Among the lines below, count those with "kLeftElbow". Give only the number.

Start of Block

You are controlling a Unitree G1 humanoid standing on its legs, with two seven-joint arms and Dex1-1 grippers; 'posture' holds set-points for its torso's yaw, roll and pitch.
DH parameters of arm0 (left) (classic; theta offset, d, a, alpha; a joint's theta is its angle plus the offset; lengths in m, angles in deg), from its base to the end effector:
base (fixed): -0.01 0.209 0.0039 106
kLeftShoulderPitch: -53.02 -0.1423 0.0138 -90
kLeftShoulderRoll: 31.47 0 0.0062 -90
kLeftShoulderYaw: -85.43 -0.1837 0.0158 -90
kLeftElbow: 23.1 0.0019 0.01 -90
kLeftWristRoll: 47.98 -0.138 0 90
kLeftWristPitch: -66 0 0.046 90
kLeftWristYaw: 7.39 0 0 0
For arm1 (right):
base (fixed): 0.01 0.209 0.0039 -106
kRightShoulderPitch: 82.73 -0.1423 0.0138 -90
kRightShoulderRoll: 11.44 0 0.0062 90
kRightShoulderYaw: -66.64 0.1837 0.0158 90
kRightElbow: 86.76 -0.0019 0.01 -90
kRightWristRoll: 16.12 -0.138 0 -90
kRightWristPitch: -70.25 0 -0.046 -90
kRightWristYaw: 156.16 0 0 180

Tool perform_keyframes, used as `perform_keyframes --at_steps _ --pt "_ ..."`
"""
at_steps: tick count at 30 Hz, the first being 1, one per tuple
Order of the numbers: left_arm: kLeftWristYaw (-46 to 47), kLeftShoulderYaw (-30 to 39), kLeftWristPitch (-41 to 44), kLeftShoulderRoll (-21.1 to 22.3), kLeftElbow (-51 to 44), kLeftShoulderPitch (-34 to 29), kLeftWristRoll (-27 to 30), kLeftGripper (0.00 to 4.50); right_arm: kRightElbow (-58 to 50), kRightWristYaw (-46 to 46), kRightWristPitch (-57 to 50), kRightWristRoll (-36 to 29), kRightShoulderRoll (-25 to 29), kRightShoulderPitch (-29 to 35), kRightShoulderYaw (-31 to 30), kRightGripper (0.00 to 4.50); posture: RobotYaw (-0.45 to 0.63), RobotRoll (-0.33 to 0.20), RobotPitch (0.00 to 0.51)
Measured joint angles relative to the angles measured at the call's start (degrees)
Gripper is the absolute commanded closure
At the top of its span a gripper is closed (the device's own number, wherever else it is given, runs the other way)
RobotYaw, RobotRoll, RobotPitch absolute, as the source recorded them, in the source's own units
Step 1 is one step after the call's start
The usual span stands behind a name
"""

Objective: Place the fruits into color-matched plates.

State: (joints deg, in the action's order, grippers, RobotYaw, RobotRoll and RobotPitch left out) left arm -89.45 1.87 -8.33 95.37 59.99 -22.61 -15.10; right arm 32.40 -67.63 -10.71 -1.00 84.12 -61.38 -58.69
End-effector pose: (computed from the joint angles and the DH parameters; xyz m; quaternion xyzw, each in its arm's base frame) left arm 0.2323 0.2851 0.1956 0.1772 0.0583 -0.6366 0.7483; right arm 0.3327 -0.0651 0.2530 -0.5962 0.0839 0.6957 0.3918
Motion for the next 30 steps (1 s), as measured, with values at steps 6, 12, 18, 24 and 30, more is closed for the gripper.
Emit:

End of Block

SOLUTION FOR THIS EXERCISE: 2